▸ **Work instructions**
If a line in the listing includes the word "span", copy it out.

##### Dataset content

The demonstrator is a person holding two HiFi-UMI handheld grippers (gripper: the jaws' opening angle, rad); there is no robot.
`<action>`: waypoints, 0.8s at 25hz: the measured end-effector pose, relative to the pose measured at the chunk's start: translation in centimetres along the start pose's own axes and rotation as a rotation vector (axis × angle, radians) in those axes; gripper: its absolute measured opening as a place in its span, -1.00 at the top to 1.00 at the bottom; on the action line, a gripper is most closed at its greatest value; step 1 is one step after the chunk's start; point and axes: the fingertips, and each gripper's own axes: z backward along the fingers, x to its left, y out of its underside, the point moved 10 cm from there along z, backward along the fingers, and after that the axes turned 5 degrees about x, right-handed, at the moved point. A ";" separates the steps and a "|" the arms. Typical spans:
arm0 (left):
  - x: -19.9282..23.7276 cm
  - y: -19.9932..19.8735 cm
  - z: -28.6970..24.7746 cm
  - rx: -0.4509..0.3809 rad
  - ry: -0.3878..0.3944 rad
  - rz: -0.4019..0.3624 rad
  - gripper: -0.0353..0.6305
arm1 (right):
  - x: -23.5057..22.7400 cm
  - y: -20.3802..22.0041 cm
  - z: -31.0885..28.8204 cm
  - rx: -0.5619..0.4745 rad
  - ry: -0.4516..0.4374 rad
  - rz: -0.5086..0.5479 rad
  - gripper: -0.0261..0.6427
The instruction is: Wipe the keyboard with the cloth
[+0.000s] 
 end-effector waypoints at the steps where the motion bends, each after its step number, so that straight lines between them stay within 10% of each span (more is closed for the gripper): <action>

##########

▸ **Answer section**
`<action>`: waypoints, 0.8s at 25hz: the measured end-effector pose, relative to the pose measured at the chunk's start: translation in centimetres along the start pose's own axes and rotation as a rotation vector (axis × angle, radians) in those axes; gripper: its absolute measured opening as a place in its span, -1.00 at the top to 1.00 at the bottom; on the action line, a gripper is most closed at its greatest value; step 1 is one step after the chunk's start; point and axes: the fingertips, and each gripper's own axes: z backward along the fingers, x to its left, y out of its underside, the point moved 10 cm from there along z, backward along the fingers, and after that the axes turned 5 degrees about x, right-handed, at the moved point. A ";" separates the steps and a "|" the arms. Typical spans:
 end-effector waypoints at the steps where the motion bends, each after its step number, so that straight lines between them stay within 10% of each span (more is closed for the gripper): <action>

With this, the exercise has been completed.